Le réseau de Québec se distingue donc par trois grandes écoles d’industrie et deux écoles de réforme à l’existence plutôt éphémère. L’Hospice Saint-Charles, qui abrita une école de chaque type, reflète correctement cette structure, ce qui justifie son choix pour un examen des pratiques d’institutionnalisation entre 1870 et 1950.

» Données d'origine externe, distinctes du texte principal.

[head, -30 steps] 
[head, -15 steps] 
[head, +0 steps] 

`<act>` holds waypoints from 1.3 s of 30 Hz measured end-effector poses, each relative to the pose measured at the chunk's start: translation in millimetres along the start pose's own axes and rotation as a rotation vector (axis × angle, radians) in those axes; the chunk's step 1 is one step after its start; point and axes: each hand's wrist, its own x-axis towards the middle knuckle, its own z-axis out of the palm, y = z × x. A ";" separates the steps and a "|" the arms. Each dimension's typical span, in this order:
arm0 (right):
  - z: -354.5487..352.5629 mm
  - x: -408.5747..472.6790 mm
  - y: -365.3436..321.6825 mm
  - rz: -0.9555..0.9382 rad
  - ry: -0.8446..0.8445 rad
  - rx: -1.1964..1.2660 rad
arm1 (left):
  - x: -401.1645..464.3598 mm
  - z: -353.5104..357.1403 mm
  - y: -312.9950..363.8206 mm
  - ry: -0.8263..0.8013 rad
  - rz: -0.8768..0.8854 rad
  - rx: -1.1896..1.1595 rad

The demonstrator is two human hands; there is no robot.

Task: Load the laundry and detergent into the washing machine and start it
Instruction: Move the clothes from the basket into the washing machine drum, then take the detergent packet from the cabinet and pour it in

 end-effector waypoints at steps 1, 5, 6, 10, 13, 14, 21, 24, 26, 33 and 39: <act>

Une école de réforme au visage singulier

Dès 1870, les SBP offrent leurs services pour ouvrir une école de réforme pour filles à Québec, qui leur est confiée. La congrégation insiste dans sa correspondance avec les autorités sur le fait que cette école constitue une oeuvre complémentaire à sa mission première, soit le relèvement des femmes en difficulté[38]. Il en va de même pour les SCQ, qui obtiennent aussi l’autorisation d’ouvrir une école d’industrie pour filles à Pointe-Lévis en mettant de l’avant un argument similaire, soit dans leur cas la protection des orphelins. Les écoles de réforme et les écoles d’industrie représentent donc, dans la perspective de l’élaboration du système d’économie sociale mixte québécois, un exemple probant d’une légitimation par l’État provincial des oeuvres des congrégations religieuses impliquées dans la sphère sociale, légitimation s’effectuant parallèlement à un contrôle accru des populations pouvant être prises en charge.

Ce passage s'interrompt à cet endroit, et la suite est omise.